(Saved entries)

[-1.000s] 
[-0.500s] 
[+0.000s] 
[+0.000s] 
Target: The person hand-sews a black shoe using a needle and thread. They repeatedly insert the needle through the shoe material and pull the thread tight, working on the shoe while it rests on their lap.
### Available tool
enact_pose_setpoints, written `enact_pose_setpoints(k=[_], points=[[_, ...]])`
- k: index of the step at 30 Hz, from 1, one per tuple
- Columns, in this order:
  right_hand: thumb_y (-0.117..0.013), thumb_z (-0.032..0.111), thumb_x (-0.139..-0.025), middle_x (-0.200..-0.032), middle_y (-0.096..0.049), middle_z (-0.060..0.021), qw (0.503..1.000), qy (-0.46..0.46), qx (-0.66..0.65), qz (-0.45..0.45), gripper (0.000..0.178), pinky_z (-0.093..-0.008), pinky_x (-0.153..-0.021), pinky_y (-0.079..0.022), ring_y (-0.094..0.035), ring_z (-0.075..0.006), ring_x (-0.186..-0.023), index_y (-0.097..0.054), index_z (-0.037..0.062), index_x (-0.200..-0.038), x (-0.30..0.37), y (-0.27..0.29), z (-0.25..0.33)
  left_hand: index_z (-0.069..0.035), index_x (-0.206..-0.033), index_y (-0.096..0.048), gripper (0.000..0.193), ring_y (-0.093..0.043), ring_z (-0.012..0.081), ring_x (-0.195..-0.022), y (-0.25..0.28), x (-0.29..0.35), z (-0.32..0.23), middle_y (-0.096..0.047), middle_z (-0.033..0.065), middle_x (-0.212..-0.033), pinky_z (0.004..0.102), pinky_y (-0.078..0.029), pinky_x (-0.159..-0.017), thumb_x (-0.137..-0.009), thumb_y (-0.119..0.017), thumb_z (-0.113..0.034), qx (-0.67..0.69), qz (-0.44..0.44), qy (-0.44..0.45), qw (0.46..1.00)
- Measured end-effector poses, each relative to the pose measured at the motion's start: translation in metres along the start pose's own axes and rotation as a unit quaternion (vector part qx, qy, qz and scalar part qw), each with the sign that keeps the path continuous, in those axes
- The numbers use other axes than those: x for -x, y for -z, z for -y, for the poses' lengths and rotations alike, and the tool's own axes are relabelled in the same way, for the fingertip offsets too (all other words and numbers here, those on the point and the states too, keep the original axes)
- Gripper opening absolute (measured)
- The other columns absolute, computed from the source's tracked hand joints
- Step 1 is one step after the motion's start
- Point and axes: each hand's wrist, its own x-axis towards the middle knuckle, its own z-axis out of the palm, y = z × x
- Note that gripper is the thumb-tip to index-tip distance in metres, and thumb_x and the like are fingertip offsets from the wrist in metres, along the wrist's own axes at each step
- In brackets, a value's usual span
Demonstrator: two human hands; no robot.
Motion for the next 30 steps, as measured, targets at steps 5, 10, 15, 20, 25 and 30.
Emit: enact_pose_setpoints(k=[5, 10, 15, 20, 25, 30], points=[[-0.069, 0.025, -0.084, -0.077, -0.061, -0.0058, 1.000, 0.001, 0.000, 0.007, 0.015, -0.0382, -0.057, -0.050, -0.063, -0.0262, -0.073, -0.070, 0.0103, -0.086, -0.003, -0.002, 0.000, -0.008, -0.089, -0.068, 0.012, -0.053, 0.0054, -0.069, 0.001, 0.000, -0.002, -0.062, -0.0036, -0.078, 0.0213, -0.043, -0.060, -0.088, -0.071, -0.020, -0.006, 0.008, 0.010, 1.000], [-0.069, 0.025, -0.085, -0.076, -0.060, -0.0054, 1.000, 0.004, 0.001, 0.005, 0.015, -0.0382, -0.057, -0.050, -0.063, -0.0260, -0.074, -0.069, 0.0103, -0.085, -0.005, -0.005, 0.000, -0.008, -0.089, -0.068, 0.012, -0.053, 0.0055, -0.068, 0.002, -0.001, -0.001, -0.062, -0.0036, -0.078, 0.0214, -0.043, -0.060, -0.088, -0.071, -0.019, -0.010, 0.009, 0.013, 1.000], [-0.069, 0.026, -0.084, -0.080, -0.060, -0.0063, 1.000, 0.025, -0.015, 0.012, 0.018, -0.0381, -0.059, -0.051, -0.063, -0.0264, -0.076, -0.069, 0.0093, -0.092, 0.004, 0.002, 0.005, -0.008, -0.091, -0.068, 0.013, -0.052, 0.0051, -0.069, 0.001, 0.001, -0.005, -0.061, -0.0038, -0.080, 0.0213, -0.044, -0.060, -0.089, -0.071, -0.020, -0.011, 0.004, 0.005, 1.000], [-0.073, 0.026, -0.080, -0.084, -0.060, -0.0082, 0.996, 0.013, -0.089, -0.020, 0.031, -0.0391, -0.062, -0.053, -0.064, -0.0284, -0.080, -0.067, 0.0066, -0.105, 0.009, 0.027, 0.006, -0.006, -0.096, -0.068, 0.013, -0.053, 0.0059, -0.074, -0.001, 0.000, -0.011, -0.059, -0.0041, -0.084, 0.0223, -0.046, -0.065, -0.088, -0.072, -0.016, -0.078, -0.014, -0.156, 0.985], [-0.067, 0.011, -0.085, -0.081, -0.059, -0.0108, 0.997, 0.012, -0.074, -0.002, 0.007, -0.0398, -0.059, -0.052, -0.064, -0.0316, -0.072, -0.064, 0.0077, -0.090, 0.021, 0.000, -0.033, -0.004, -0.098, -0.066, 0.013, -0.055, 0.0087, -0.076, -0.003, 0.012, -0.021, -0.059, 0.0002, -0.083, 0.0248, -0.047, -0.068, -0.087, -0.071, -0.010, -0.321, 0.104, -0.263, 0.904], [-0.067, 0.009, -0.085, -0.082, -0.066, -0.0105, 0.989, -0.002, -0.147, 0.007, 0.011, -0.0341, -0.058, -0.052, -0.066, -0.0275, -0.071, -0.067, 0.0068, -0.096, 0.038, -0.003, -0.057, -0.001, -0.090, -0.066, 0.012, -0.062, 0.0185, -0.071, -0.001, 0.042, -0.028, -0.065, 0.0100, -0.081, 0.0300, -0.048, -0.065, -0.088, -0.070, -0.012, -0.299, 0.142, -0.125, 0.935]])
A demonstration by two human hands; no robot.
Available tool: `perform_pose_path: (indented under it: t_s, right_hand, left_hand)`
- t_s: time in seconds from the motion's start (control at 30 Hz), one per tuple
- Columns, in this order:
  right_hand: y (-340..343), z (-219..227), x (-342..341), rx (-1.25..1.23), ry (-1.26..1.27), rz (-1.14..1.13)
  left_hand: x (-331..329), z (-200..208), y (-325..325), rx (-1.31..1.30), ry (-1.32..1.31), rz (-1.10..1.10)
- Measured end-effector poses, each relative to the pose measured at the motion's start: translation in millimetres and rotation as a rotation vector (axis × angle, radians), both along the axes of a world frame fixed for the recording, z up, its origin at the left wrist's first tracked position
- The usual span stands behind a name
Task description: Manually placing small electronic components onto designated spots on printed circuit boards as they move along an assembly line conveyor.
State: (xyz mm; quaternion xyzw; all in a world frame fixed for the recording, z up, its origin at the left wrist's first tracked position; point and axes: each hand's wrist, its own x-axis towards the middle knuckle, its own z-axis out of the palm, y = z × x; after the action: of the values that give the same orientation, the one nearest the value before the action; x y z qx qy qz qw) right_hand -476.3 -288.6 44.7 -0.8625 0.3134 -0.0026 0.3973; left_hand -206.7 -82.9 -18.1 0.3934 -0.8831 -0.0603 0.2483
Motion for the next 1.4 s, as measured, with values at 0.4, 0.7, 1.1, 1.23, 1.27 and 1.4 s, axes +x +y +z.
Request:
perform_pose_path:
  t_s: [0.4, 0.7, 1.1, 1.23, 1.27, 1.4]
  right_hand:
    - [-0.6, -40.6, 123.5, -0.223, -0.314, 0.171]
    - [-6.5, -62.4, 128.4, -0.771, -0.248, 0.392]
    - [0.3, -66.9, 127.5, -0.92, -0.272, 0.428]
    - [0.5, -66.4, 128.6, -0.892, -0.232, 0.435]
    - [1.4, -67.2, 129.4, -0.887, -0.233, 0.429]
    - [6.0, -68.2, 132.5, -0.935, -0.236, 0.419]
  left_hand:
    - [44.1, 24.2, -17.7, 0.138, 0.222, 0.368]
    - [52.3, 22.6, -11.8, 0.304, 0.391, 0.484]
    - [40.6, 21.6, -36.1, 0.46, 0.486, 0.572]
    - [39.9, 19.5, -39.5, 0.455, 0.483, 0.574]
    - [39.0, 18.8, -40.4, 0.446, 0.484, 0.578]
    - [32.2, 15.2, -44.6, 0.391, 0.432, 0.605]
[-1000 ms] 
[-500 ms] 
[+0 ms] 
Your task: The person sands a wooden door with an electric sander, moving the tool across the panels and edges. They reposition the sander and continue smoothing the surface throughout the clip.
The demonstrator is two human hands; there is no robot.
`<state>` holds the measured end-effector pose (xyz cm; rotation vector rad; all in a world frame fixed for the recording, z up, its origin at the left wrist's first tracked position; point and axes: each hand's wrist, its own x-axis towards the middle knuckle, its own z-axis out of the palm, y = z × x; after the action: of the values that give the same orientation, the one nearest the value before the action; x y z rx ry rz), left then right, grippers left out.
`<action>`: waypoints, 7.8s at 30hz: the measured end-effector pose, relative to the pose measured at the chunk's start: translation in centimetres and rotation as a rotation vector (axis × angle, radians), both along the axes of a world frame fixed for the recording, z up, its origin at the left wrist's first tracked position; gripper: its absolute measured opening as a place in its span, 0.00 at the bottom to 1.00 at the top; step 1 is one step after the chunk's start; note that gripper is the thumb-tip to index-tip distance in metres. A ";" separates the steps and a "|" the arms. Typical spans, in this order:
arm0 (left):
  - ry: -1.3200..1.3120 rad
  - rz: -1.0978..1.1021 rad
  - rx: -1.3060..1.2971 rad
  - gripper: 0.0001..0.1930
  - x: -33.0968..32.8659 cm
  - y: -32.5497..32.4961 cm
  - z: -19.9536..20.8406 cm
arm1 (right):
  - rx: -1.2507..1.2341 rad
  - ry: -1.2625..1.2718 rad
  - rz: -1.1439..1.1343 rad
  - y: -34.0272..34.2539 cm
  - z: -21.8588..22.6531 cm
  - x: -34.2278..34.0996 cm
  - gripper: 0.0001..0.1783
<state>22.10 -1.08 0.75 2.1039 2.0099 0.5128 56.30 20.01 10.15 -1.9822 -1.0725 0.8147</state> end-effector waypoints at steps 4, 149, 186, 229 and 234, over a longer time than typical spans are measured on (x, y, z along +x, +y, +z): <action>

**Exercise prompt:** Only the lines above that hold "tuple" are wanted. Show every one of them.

**Task answer:**
- k: index of the step at 30 Hz, from 1, one per tuple
- t_s: time in seconds from the motion's start (control at 30 Hz), one per tuple

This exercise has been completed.